*What you are asked to do*. Say how many lines of these entries include the word "charger", and answer with the number alone.

*Data to process*.
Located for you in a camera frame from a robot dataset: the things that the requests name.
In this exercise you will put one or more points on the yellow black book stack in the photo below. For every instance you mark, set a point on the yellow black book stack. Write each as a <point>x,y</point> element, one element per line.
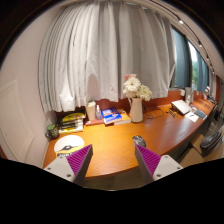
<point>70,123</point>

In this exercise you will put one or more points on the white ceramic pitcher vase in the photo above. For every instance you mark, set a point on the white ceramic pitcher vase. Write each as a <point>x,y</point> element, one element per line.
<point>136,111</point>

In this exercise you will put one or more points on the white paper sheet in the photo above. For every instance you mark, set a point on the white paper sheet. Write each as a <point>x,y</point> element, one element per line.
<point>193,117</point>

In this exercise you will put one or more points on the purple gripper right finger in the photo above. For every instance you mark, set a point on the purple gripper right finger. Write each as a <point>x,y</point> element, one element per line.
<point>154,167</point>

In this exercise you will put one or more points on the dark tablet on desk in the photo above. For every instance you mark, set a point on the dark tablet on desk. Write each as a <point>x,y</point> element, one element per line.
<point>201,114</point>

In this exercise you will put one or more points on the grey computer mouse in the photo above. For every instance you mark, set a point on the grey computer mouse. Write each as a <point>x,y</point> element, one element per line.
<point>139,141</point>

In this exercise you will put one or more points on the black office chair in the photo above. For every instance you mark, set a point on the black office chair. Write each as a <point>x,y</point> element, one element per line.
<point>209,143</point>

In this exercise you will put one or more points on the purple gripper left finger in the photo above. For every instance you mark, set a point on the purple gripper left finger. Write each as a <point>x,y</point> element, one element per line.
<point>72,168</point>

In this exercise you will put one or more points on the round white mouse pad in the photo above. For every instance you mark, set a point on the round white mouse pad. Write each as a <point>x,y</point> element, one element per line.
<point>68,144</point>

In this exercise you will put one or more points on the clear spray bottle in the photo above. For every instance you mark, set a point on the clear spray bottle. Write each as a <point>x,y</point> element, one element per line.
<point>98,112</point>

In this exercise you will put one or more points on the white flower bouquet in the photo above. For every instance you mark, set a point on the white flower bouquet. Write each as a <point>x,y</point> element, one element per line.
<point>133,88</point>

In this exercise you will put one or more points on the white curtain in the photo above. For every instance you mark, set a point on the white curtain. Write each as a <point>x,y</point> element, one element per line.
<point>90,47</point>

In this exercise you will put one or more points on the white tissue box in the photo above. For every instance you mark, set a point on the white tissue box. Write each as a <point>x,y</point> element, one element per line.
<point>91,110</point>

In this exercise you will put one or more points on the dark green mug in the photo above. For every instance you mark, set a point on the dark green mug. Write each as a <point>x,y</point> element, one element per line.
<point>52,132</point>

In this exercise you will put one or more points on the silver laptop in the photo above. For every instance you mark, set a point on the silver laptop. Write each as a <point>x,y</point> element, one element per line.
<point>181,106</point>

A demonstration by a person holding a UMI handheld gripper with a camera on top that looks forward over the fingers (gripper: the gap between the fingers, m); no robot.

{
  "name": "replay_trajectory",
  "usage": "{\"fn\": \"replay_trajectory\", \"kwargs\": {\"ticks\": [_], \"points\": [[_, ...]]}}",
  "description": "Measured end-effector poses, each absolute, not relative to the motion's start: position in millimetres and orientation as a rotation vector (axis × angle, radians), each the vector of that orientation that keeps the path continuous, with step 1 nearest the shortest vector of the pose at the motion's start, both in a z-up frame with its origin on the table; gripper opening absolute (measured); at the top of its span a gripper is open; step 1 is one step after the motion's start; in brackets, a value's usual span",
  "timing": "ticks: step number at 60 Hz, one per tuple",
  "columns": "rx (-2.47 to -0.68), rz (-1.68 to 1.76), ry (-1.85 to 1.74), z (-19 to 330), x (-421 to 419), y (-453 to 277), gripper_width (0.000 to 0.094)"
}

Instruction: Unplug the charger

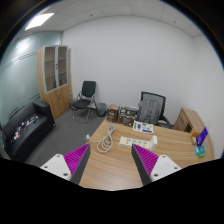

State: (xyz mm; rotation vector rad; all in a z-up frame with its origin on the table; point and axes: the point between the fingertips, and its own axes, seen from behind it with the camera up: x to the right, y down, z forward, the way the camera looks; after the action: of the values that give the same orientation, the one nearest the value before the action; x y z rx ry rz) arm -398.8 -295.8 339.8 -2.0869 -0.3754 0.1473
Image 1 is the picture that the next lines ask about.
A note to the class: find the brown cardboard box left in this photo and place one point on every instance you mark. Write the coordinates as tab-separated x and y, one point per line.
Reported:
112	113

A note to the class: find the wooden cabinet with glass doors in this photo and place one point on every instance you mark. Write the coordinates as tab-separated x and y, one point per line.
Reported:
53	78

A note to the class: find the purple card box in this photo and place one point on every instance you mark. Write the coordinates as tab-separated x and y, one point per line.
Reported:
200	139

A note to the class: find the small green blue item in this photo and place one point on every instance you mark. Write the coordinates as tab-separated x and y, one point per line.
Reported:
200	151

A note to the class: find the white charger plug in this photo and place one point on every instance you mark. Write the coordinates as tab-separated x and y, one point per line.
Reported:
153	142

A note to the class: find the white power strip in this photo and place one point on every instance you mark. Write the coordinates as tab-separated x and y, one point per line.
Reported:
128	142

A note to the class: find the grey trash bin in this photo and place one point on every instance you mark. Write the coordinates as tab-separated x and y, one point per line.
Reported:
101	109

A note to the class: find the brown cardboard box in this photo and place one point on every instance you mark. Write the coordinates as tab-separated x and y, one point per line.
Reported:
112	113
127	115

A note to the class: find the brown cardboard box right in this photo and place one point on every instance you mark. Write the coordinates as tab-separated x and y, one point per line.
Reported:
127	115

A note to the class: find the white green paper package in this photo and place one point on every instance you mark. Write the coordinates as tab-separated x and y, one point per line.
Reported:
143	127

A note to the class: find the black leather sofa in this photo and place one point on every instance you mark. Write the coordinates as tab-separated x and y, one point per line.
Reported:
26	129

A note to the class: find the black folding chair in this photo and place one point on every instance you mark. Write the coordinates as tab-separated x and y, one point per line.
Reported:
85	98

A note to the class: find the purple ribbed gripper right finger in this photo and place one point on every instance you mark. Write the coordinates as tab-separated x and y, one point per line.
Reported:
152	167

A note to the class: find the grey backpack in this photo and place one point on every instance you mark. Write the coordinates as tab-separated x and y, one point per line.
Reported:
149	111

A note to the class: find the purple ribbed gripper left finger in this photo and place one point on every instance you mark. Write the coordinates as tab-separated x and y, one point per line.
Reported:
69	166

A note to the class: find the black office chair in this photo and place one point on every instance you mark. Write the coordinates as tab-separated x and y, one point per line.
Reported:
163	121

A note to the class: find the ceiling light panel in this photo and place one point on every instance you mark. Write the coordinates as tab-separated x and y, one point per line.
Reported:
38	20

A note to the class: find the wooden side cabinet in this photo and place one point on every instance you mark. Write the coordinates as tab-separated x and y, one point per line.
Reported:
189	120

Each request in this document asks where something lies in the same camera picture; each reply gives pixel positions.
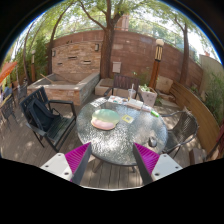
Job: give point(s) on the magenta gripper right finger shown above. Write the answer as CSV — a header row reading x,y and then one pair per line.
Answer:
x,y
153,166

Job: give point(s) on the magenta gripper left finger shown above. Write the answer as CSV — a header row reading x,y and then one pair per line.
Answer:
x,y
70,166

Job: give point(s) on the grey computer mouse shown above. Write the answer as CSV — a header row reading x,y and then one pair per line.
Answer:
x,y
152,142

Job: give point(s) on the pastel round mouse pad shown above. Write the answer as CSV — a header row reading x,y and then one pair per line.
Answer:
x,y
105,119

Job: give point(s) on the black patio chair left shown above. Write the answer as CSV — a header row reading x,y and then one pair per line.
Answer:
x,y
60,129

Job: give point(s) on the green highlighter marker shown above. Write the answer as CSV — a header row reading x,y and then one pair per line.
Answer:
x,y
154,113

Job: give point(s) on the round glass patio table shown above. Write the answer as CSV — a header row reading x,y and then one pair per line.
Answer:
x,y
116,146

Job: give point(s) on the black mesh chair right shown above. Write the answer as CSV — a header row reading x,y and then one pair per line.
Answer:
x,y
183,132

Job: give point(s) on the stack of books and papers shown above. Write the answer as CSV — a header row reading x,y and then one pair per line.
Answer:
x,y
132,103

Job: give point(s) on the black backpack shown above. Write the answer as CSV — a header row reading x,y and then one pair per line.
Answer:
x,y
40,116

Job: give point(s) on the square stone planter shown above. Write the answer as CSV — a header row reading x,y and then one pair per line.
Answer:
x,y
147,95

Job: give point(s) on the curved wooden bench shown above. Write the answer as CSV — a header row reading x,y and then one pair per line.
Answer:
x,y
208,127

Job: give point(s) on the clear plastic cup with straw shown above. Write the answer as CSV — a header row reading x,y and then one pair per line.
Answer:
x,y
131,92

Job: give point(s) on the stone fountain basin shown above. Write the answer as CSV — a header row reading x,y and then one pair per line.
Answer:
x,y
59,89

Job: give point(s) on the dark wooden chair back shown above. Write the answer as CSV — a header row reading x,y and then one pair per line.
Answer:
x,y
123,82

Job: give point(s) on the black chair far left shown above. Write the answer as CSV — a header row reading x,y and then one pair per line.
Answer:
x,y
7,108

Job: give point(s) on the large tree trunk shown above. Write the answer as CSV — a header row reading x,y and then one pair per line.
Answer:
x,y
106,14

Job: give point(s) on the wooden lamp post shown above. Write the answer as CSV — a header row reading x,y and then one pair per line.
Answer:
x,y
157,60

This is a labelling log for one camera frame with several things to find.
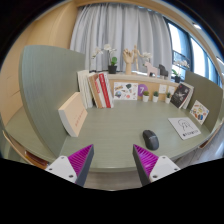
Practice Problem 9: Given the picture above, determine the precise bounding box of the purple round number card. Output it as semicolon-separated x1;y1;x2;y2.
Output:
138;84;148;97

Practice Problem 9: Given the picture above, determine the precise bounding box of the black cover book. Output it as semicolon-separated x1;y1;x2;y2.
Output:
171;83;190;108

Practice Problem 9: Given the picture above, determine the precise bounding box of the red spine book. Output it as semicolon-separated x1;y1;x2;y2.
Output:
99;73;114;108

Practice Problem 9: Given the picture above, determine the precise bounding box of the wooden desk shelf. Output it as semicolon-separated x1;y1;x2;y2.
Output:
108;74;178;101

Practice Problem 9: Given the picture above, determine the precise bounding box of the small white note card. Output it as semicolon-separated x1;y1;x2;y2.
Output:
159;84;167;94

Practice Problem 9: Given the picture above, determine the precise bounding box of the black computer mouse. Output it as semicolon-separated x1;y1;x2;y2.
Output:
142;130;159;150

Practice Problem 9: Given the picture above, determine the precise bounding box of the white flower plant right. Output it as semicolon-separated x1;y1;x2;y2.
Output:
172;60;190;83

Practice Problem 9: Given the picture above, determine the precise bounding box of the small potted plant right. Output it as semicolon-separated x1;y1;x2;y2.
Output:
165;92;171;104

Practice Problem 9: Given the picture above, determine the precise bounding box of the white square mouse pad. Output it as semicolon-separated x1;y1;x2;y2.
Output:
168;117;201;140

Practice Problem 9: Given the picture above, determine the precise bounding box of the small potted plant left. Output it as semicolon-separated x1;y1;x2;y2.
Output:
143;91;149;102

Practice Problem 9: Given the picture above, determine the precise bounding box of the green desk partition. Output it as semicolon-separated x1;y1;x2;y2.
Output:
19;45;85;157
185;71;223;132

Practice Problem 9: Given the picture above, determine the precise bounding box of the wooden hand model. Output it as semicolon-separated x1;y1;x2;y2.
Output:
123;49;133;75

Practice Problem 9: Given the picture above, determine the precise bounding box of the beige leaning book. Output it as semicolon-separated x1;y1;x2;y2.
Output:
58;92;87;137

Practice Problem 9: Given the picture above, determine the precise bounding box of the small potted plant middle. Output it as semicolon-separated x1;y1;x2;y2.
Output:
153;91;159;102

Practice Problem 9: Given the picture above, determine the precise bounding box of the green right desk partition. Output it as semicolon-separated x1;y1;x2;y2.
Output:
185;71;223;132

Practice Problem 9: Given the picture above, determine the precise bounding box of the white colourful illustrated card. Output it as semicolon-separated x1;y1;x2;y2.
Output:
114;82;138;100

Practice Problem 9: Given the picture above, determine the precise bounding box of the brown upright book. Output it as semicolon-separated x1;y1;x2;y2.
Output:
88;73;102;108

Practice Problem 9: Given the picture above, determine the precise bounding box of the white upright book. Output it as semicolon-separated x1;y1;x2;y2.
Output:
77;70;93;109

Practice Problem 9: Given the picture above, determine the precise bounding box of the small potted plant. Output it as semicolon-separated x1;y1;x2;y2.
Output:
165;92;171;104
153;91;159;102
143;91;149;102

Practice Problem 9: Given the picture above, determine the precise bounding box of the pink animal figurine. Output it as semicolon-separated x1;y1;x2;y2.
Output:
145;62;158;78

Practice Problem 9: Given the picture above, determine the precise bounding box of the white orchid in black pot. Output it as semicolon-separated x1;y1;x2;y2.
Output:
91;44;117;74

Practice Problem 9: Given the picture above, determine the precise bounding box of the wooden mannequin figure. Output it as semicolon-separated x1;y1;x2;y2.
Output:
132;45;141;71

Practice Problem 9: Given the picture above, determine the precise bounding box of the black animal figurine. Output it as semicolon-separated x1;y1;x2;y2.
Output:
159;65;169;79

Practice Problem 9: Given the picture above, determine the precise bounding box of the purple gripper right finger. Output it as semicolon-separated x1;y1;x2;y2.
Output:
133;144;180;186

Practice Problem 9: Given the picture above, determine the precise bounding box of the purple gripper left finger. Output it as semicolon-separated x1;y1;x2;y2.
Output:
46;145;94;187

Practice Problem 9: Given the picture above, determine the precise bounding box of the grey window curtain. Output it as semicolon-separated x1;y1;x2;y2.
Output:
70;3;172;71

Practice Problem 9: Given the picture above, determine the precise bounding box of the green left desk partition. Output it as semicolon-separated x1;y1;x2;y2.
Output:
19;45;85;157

*Written response*. 2